O empate sem gols com o Cruzeiro garantiu um pontinho importante para o Botafogo, principalmente por conta das condições da partida. O fundamental, porém, foi analisar as opções que Jair Ventura passa a ter após testar alguns de seus reservas. A grande expectativa girou em torno de Leonardo Valencia, que já tinha entrado bem contra o Palmeiras. O chileno mostrou que pode contribuir muito. Tem boa percepção e parte para cima, seja nos contra-ataques, seja quando é preciso tomar a iniciativa. Não esteve inspirado em boa parte dos lances, mas mesmo assim deixou visível ter talento e personalidade.

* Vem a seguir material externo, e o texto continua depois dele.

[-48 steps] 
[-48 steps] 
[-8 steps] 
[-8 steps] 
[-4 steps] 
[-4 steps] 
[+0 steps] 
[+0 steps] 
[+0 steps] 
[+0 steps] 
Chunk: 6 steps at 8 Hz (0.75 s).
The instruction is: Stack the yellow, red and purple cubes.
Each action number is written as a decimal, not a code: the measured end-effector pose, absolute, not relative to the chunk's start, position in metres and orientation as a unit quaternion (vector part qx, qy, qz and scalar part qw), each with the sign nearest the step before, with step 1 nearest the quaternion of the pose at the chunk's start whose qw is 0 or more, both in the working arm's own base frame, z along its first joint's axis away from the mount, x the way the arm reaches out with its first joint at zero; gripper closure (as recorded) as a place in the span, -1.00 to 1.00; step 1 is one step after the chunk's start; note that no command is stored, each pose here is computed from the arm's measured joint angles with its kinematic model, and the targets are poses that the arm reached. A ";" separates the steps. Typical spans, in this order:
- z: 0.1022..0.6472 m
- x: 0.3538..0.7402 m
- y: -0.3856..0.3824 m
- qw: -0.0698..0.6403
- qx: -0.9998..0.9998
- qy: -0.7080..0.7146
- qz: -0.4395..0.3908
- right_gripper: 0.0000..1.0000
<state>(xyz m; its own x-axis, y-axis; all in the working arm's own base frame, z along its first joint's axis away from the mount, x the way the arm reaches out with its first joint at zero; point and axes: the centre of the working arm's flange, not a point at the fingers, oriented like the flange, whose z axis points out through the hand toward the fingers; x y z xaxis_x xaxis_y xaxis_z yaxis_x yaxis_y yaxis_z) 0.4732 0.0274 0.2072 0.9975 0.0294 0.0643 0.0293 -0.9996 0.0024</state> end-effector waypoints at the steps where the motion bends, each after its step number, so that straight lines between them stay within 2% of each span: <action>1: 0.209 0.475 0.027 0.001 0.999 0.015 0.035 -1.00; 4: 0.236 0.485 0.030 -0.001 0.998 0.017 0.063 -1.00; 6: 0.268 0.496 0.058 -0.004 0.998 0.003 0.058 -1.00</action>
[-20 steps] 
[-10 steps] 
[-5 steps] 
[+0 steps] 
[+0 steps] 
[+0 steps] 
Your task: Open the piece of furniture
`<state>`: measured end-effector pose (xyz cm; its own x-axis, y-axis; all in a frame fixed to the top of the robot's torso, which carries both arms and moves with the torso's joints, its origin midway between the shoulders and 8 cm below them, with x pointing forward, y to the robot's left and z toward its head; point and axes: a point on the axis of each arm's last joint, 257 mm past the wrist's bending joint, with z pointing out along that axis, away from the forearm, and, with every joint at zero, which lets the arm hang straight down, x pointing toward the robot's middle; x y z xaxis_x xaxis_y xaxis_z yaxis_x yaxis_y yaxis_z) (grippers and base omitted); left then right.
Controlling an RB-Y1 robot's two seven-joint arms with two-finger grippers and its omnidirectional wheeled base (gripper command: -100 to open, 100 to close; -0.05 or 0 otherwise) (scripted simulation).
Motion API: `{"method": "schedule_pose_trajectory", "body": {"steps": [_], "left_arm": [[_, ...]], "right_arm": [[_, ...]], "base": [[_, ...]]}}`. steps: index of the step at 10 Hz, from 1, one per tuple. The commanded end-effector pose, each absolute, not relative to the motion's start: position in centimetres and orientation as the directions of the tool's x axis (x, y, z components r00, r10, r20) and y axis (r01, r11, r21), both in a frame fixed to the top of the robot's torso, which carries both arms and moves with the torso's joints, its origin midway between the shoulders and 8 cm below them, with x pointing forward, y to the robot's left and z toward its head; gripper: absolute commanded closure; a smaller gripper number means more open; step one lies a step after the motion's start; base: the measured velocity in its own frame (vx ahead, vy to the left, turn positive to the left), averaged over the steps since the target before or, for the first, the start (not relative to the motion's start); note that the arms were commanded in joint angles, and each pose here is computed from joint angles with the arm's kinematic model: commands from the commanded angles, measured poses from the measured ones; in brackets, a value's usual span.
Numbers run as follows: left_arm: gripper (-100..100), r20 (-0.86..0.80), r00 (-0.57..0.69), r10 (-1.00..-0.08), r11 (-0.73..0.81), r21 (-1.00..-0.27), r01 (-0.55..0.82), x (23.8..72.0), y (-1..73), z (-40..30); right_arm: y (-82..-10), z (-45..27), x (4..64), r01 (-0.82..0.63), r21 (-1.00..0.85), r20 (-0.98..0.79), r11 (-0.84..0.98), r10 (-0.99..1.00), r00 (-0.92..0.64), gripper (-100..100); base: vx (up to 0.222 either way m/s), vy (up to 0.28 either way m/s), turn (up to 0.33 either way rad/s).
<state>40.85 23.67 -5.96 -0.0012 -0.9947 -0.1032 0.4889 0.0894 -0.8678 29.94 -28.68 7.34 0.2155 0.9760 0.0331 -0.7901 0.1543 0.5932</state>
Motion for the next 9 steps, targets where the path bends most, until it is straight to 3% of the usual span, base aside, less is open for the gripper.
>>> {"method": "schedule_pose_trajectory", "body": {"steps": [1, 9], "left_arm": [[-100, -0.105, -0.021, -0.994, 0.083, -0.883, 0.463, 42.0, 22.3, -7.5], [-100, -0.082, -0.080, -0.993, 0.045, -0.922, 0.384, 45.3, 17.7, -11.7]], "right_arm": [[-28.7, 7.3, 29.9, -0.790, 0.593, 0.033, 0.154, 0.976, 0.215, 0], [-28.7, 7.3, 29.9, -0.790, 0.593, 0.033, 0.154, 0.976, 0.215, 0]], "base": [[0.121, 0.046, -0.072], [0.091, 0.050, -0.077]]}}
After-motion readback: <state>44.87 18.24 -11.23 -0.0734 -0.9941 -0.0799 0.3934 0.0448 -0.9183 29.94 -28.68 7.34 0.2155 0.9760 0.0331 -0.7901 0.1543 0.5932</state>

Ainda em relação a Valencia, o treinador precisa apenas ter uma boa conversa com ele sobre as características do time. O Botafogo não permite espaço para individualismo em excesso, tipo o que prejudicou alguns contra-ataques em Belo Horizonte. O Botafogo é um time treinado para ser fatal nesses contra-ataques e o chileno vai precisar entender rapidamente isso.

Se Valencia se mostrou, apesar do egoísmo em alguns lances, uma peça importante para o futuro, sobre Brenner, este deixou a desejar. Se movimentou menos que o esperado e parecia ter dificuldades de entender o estilo de jogo do Botafogo. Ainda precisa mostrar muito mais para ser considerado uma boa peça de reposição.

Por fim, embora já rodado, Marcos Vinícius mais uma vez mostrou, mesmo entrando no segundo tempo, sua utilidade. Perdeu um gol feito, mas em um lance daqueles em que você se convence que a bola não ia entrar mesmo. Com Leonardo Valencia e Marcos Vinícius o Botafogo muda um pouco seu patamar em termos de criatividade. Principalmente quando precisar propor o jogo. Algo que ao longo da temporada foi motivo de preocupação.